» THE TASK:
Only one span of the listing below should come back. It runs from the line with "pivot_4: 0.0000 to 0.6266" through the line with "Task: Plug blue", and each of its lines must be reproduced exactly.
#####
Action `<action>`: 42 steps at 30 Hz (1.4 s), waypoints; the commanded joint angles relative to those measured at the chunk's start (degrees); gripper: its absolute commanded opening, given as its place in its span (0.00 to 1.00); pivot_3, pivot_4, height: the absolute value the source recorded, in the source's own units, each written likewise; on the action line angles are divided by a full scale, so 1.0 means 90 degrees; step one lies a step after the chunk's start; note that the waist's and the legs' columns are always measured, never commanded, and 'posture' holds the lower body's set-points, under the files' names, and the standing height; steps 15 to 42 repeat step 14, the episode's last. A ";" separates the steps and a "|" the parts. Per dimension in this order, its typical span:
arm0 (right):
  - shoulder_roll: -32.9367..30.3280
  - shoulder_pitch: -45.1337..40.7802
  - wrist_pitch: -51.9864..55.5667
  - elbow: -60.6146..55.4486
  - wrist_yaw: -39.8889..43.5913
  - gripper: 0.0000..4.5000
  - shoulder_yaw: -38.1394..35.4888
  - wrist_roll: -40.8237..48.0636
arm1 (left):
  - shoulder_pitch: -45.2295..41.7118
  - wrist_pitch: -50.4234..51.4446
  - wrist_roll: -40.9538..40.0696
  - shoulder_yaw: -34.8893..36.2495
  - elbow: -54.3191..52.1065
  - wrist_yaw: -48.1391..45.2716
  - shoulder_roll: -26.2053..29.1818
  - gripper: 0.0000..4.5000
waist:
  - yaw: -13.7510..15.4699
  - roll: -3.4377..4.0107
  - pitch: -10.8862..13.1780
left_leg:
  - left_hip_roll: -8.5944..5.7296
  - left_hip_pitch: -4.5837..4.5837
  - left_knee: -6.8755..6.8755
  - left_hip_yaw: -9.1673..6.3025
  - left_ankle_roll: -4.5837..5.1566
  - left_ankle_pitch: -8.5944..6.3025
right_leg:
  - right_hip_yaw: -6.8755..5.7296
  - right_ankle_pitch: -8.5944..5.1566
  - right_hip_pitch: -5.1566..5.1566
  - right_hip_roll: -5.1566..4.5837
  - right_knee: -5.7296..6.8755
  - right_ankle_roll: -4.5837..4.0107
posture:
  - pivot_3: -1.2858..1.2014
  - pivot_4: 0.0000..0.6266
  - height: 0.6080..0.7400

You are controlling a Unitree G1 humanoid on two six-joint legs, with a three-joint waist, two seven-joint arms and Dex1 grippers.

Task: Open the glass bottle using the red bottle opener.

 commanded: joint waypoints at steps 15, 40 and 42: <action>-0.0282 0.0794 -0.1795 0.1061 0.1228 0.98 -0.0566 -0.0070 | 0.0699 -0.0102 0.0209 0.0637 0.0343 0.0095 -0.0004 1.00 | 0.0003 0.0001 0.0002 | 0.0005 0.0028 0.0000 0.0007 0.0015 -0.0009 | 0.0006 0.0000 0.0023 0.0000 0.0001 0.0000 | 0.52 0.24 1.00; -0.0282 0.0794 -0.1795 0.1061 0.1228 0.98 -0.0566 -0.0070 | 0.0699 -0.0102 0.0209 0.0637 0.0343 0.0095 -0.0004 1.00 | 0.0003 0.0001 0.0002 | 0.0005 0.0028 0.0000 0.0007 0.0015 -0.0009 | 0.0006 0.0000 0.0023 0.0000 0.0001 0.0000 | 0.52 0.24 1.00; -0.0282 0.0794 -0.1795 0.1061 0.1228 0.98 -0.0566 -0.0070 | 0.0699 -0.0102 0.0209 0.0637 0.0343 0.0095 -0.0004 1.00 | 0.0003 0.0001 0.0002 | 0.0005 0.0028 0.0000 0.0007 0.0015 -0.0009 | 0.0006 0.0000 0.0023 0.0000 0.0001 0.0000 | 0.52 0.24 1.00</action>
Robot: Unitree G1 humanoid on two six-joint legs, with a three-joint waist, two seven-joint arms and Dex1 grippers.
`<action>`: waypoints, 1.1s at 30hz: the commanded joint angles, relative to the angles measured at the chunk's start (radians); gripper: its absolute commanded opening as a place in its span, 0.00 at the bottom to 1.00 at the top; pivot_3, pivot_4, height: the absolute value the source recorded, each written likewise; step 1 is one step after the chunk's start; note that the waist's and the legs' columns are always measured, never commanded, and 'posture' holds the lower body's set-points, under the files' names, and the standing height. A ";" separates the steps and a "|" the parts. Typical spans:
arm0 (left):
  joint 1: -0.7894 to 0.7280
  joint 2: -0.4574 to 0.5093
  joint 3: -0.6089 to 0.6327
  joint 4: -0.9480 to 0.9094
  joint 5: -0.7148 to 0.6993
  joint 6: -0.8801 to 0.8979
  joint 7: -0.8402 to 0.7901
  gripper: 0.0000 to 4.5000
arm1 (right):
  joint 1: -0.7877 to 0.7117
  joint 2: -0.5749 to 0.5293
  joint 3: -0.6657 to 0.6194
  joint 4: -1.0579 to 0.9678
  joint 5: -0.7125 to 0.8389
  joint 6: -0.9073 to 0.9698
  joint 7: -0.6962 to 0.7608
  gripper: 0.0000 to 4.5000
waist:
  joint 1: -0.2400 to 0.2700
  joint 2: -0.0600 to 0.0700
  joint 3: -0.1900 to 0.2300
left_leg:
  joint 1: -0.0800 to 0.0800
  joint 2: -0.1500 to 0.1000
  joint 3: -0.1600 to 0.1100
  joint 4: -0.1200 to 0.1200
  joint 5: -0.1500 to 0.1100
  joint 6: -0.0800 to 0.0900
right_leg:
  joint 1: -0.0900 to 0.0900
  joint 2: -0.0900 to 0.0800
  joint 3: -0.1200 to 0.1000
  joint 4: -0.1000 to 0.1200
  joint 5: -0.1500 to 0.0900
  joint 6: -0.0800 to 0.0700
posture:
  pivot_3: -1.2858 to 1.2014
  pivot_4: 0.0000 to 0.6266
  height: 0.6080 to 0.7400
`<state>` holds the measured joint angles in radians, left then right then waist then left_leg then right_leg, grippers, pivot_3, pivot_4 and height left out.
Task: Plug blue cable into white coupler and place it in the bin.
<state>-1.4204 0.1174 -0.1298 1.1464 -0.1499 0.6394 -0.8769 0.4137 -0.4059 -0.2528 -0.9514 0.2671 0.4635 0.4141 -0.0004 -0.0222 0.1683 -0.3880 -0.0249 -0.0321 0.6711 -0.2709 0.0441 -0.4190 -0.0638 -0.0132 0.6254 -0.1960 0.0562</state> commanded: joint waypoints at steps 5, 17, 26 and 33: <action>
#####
» REPLY:
  pivot_4: 0.0000 to 0.6266
  height: 0.6080 to 0.7400
`<state>` holds the measured joint angles in radians, left then right then waist then left_leg then right_leg, grippers, pivot_3, pivot_4 and height left out.
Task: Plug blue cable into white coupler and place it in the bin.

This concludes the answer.